In 2008, Bishop Pfeifer and the Diocese of San Angelo were sued by a San Angelo man. The plaintiff claimed that Rev. David Espitia of St. Ann's Parish in Colorado City had sexually abused him from 1994, when he was age eight, to 2002, and that the diocese covered up the crimes. In response, Pfeifer said that Espita had told him about the allegations and had denied all of them in 2003. Pfeifer initiated an investigation at that time. A week after his meeting with Pfeifer, Espita committed suicide. The diocese reached an out-of-court settlement with the plaintiff in 2011.

The 2018 Pennsylvania Grand Jury Report on sexual abuse by clergy included a section on the transfer of Thomas C. Kelley from the Diocese of Erie in Pennsylvania, to the Diocese of San Angelo, despite Kelley's record of sexual abuse of young men. Five Pennsylvania men had accused Kelley of making sexual advances towards them, either at a high school or in the seminary. The Diocese of Erie negotiated a financial settlement with one victim and sent Kelley out of town for treatment twice. Both of Kelley's treatment facilities released him with recommendations that he have no contact with young parishioners.
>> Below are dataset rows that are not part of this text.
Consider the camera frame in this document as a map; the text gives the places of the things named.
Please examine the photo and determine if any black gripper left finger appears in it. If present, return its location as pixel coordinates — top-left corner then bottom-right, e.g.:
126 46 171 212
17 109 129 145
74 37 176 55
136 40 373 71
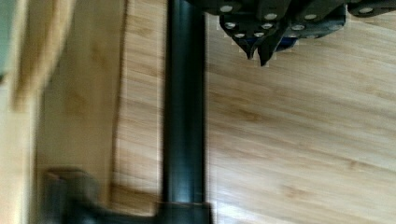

In 1995, Kelley requested a transfer to San Angelo. Pfeiffer agreed to Kelley's transfer to Texas without any restrictions. During Kelley's ten years in San Angelo, there were no allegations of abuse filed against him; he died in 2005. Pfeifer refused in 2018 to comment on the Kelley story.

In January 2019, the Diocese of San Angelo published a list of 12 priests and one deacon with credible accusations of sexual abuse of children. One of those listed had died in prison, while two others were laicized and five removed from ministry. The accused clergy who weren't disciplined are deceased.

== Bishops ==

===Bishops of San Angelo===
1. Thomas Joseph Drury (1961-1965), appointed Bishop of Corpus Christi
2. Thomas Ambrose Tschoepe (1966-1969), appointed Bishop of Dallas
3. Stephen Aloysius Leven (1969-1979)
4. Joseph Anthony Fiorenza (1979-1984), appointed Bishop and later Archbishop of Galveston-Houston (2004)
5. Michael David Pfeifer (1985-2013)
6. Michael Sis (2014–present)

===Other diocesan priest who became bishop===
Joe Steve Vásquez, appointed Auxiliary Bishop of Galveston-Houston in 2001, later Bishop of Austin (2010), and presently Archbishop of Galveston-Houston (2025).

== Education ==
As of 2025, the Diocese of San Angelo had three elementary schools and one high school, with an approximate total enrollment of 800 students.